Newtonian Fractional-Dimension Gravity and the Mass-Dimension Field Equation
Gabriele U. Varieschi
TL;DR
The paper advances Newtonian Fractional-Dimension Gravity (NFDG), a DM-free framework where galaxies are treated as fractal objects with a radial dimension $D(R)$. It introduces a mass-dimension field equation to derive $D_m(R)$ from baryonic mass distributions and applies both $D(R)$ and $D_m(R)$ to SPARC galaxies, including three new cases (NGC 6946, NGC 3198, NGC 2841) and revisiting three prior ones (NGC 7814, NGC 6503, NGC 3741). The results show that $D(R)$ can reproduce observed rotation curves without DM, while $D_m(R)$ provides a consistent but less accurate alternative, validating the fractal-dimension approach while highlighting sensitivity to baryonic mass modeling. These findings support NFDG as a theoretically grounded, DM-free description of galactic dynamics and point to future work expanding the galaxy sample and refining the mass-dimension framework.
Abstract
We resume our analysis of Newtonian Fractional-Dimension Gravity (NFDG), an alternative gravitational model that does not require the dark matter (DM) paradigm.

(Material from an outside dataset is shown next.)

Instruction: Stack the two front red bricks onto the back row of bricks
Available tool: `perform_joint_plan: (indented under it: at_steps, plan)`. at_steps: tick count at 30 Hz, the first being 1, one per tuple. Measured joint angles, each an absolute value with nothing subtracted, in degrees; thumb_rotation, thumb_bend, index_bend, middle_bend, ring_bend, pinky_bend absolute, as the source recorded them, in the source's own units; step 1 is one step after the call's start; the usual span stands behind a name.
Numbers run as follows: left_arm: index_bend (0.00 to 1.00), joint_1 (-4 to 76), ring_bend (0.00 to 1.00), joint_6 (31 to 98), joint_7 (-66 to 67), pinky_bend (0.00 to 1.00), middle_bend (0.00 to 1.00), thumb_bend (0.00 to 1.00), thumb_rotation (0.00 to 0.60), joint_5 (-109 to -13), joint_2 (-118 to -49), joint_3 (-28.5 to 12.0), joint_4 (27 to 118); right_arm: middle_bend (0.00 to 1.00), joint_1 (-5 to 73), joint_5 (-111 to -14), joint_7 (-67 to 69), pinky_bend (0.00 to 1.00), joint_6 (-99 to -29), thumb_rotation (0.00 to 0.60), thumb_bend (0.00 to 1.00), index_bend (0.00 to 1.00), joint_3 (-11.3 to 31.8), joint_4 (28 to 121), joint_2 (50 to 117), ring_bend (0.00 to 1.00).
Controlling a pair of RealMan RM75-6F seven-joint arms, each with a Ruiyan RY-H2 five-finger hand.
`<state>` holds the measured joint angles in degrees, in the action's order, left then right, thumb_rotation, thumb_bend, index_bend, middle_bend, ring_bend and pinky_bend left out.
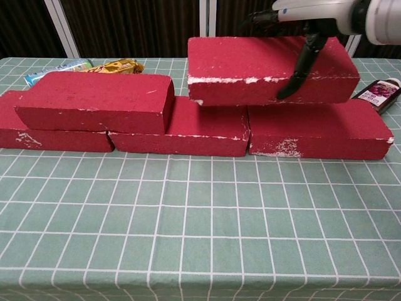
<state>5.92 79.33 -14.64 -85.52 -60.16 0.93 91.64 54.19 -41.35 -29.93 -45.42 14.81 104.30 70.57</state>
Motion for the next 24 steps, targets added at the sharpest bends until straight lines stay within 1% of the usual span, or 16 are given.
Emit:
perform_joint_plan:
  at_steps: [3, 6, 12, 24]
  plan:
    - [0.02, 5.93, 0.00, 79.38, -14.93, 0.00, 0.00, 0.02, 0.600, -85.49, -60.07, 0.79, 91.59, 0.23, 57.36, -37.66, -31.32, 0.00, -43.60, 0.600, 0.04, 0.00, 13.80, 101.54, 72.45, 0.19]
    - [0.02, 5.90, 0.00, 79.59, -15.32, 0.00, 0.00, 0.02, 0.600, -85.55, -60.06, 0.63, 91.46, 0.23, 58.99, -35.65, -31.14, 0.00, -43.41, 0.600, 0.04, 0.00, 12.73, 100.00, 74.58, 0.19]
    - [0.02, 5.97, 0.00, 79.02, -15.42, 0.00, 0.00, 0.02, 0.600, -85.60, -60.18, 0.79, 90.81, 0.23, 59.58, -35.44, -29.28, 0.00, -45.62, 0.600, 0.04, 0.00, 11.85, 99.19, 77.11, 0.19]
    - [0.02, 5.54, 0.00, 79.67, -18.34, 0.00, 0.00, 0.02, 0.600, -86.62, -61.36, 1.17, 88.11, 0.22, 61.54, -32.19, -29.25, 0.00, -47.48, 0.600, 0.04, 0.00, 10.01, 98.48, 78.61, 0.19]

We add three more galaxies (NGC 6946, NGC 3198, NGC 2841) to the catalog of those studied with NFDG methods. Once again, NFDG can successfully reproduce the observed rotation curves by using a variable fractional dimension $D\left (R\right)$, as with the nine other galaxies previously studied with these methods. In addition, we introduce a mass-dimension field equation for our model, which is capable of deriving the fractional mass dimension $D_{m}\left(R \right)$ from a single equation, as opposed to the previous $D\left (R\right)$, which was obtained simply by matching the experimental rotational velocity data for each galaxy. While the NFDG predictions computed with this new $D_{m}\left(R\right)$ dimension are not as accurate as those based on the original $D\left (R\right)$, they nevertheless confirm the validity of our fractional-dimension approach. Three previously studied galaxies (NGC 7814, NGC 6503, NGC 3741) were analyzed again with these new methods, and their structure was confirmed to be free from any dark matter components.